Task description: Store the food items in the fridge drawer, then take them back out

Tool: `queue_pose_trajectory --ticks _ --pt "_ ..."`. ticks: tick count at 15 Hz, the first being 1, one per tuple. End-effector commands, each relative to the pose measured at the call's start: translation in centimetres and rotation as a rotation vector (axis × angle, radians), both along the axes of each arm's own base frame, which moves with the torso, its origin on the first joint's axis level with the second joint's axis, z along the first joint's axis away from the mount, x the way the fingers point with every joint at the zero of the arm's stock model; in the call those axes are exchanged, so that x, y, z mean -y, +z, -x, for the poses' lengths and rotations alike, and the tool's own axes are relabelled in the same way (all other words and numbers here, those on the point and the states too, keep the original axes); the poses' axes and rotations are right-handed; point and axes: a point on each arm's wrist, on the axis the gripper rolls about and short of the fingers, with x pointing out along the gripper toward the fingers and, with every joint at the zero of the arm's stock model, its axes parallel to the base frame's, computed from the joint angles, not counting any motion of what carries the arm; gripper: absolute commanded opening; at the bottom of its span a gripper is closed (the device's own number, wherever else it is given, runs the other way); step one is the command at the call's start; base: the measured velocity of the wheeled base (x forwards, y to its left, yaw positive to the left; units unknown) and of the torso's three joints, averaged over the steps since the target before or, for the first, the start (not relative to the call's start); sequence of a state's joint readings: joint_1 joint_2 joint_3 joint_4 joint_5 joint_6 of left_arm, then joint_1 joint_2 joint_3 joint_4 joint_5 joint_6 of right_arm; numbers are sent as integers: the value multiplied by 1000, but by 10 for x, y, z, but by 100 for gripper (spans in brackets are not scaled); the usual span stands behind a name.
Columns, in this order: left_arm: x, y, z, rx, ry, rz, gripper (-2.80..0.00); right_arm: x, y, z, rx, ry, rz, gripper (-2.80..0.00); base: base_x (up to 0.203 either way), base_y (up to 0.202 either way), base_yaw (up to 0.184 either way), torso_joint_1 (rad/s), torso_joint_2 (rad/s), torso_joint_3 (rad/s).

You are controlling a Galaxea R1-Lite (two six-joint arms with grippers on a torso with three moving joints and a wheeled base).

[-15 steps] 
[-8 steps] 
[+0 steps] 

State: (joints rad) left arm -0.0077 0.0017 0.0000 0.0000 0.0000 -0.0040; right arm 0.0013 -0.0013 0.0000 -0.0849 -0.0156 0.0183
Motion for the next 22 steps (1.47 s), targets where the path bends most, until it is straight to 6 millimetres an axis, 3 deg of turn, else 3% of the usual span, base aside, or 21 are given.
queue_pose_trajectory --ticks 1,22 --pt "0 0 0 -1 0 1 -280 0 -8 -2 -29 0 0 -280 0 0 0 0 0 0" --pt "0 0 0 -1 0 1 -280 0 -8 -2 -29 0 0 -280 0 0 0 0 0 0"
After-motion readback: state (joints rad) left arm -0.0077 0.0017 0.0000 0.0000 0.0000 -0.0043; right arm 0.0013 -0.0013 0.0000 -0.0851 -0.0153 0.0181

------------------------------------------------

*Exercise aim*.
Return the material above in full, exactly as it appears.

*The completed task*.
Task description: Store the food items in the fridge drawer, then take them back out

Tool: `queue_pose_trajectory --ticks _ --pt "_ ..."`. ticks: tick count at 15 Hz, the first being 1, one per tuple. End-effector commands, each relative to the pose measured at the call's start: translation in centimetres and rotation as a rotation vector (axis × angle, radians), both along the axes of each arm's own base frame, which moves with the torso, its origin on the first joint's axis level with the second joint's axis, z along the first joint's axis away from the mount, x the way the fingers point with every joint at the zero of the arm's stock model; in the call those axes are exchanged, so that x, y, z mean -y, +z, -x, for the poses' lengths and rotations alike, and the tool's own axes are relabelled in the same way (all other words and numbers here, those on the point and the states too, keep the original axes); the poses' axes and rotations are right-handed; point and axes: a point on each arm's wrist, on the axis the gripper rolls about and short of the fingers, with x pointing out along the gripper toward the fingers and, with every joint at the zero of the arm's stock model, its axes parallel to the base frame's, computed from the joint angles, not counting any motion of what carries the arm; gripper: absolute commanded opening; at the bottom of its span a gripper is closed (the device's own number, wherever else it is given, runs the other way); step one is the command at the call's start; base: the measured velocity of the wheeled base (x forwards, y to its left, yaw positive to the left; units unknown) and of the torso's three joints, averaged over the steps since the target before or, for the first, the start (not relative to the call's start); sequence of a state's joint readings: joint_1 joint_2 joint_3 joint_4 joint_5 joint_6 of left_arm, then joint_1 joint_2 joint_3 joint_4 joint_5 joint_6 of right_arm; numbers are sent as integers: the value multiplied by 1000, but by 10 for x, y, z, but by 100 for gripper (spans in brackets are not scaled); the usual span stands behind a name.
Columns, in this order: left_arm: x, y, z, rx, ry, rz, gripper (-2.80..0.00); right_arm: x, y, z, rx, ry, rz, gripper (-2.80..0.00); base: base_x (up to 0.203 either way), base_y (up to 0.202 either way), base_yaw (up to 0.184 either way), torso_joint_1 (rad/s), torso_joint_2 (rad/s), torso_joint_3 (rad/s).

You are controlling a Galaxea R1-Lite (two six-joint arms with grippers on a torso with three moving joints and a wheeled base).

[-15 steps] 
[-8 steps] 
[+0 steps] 

State: (joints rad) left arm -0.0077 0.0017 0.0000 0.0000 0.0000 -0.0040; right arm 0.0013 -0.0013 0.0000 -0.0849 -0.0156 0.0183
Motion for the next 22 steps (1.47 s), targets where the path bends most, until it is straight to 6 millimetres an axis, 3 deg of turn, else 3% of the usual span, base aside, or 21 are given.
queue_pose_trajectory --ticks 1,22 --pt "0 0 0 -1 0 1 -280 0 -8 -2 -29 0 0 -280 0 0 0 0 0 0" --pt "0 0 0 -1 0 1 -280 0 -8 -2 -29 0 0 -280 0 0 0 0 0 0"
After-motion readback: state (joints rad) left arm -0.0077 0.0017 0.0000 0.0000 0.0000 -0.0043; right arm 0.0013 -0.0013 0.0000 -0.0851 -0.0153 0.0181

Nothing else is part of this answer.